Boston Geographic Information Systems
Part 2: Introduction to Spatial Queries and SFSQL with PostGIS

# What is SFSQL?

One of the greatest things about Spatial Relational Databases is that they bring GIS to a new level by allowing you to apply the expressive SQL declarative language to the spatial domain. With spatial relational databases, you can easily answer questions such as what is the average household income of a neighborhood block. What political district does X reside in. This new animal that marries SQL with GIS is called Simple Features for SQL (SFSQL). In essence SFSQL introduces a new set of functions and aggregate functions to the SQL Language.

# Some Common Queries

In this next section we'll go over some common queries utilizing the data we downloaded in Part 1. Although we are using PostGIS for this exercise, most Spatial Relational Databases such as Oracle Spatial, ArcSDE, DB Spatial Extender, have similar syntax.

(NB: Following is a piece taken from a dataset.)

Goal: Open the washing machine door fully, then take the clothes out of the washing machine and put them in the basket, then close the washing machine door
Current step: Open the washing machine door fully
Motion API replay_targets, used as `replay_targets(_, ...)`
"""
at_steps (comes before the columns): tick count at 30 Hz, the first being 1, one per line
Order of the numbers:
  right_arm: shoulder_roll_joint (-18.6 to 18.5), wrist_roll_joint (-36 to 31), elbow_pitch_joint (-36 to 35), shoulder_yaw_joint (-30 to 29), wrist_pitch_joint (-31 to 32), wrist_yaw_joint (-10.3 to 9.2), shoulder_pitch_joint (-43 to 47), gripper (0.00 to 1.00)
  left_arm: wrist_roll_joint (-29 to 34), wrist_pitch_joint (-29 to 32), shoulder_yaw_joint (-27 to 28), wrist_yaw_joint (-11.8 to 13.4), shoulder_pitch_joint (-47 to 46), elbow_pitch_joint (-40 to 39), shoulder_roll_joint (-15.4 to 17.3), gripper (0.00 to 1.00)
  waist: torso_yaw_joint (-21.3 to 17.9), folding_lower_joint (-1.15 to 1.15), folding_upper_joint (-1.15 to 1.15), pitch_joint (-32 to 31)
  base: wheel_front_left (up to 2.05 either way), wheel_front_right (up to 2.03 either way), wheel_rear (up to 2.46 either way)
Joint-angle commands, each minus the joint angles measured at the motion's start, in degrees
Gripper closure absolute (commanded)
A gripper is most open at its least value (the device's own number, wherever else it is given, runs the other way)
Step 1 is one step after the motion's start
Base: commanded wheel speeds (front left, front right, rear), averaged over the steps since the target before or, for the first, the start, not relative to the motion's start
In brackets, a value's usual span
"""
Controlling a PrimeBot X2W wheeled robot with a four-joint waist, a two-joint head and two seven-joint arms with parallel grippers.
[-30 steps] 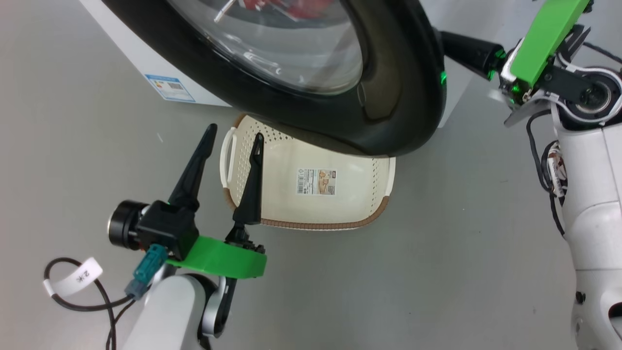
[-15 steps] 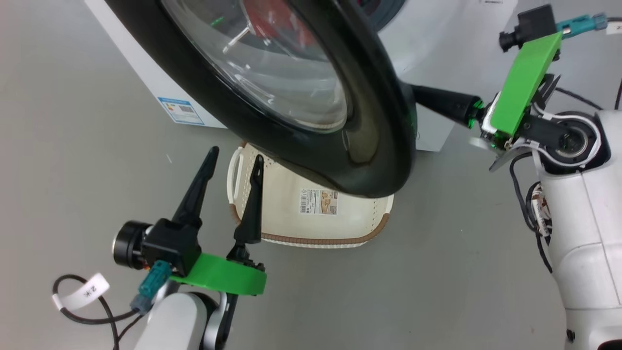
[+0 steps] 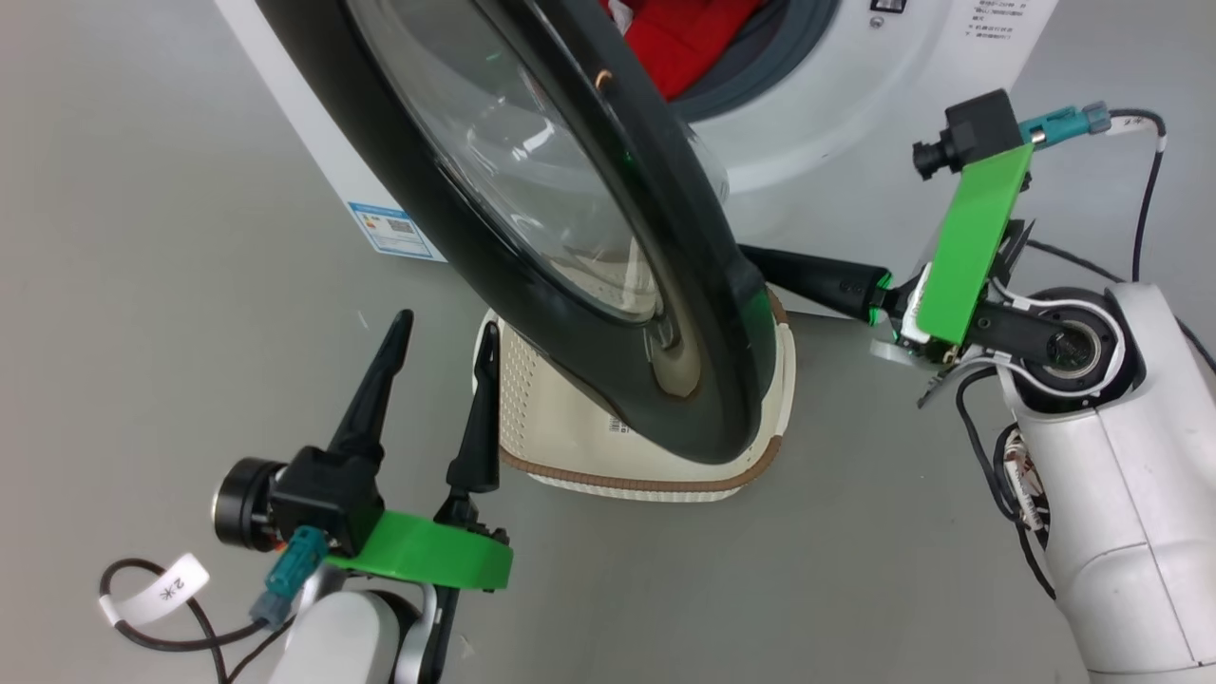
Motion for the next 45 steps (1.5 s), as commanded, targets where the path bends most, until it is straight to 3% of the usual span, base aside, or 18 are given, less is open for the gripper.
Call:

## Transforming from One Coordinate System to Another

As noted in Part 1, the data we downloaded is in NAD 83 Meters MA State Plane. What if we needed the data in NAD 83 feet. To accomplish this, we would need to transform our spatial data to the new coordinate system with the transform function. If you look in the spatial_ref_sys table you'll notice that srid = 2249 is the srid of the Nad 83 ft MA State Plane. Our query would look something like this.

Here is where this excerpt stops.